Task brief: Somewhere below is a line with "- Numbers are" and, later, a line with "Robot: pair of"; repeat those two lines and all the lines between them, exactly as they are.

Data provided:
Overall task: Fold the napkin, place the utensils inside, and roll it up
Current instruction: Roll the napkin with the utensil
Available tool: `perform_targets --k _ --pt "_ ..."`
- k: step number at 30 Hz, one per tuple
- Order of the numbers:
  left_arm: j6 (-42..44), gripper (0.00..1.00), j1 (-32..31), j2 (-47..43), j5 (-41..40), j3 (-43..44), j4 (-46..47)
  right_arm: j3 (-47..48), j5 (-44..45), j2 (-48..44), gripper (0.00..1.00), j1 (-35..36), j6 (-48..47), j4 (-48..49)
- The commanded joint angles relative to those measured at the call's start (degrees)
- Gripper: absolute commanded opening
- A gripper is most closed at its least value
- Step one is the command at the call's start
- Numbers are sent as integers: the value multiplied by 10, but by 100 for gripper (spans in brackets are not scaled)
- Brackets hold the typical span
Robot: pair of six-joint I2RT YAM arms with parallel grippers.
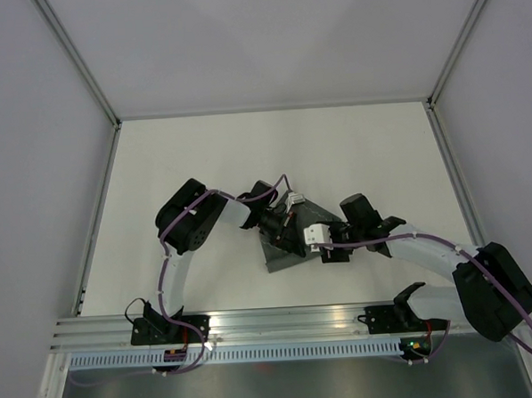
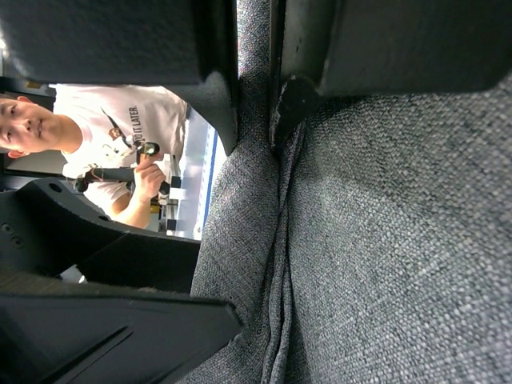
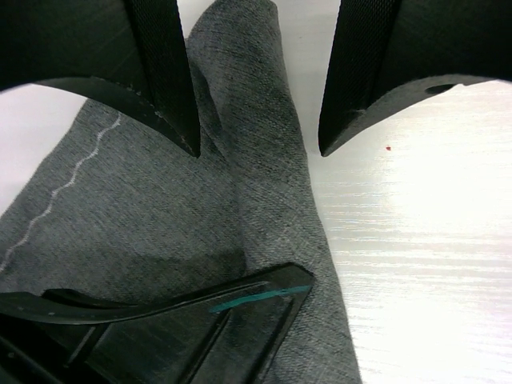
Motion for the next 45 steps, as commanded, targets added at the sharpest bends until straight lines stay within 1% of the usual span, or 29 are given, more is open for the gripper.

Output of the exercise:
- Numbers are sent as integers: the value multiplied by 10, but by 100 for gripper (spans in brackets are not scaled)
- Brackets hold the typical span
Robot: pair of six-joint I2RT YAM arms with parallel grippers.

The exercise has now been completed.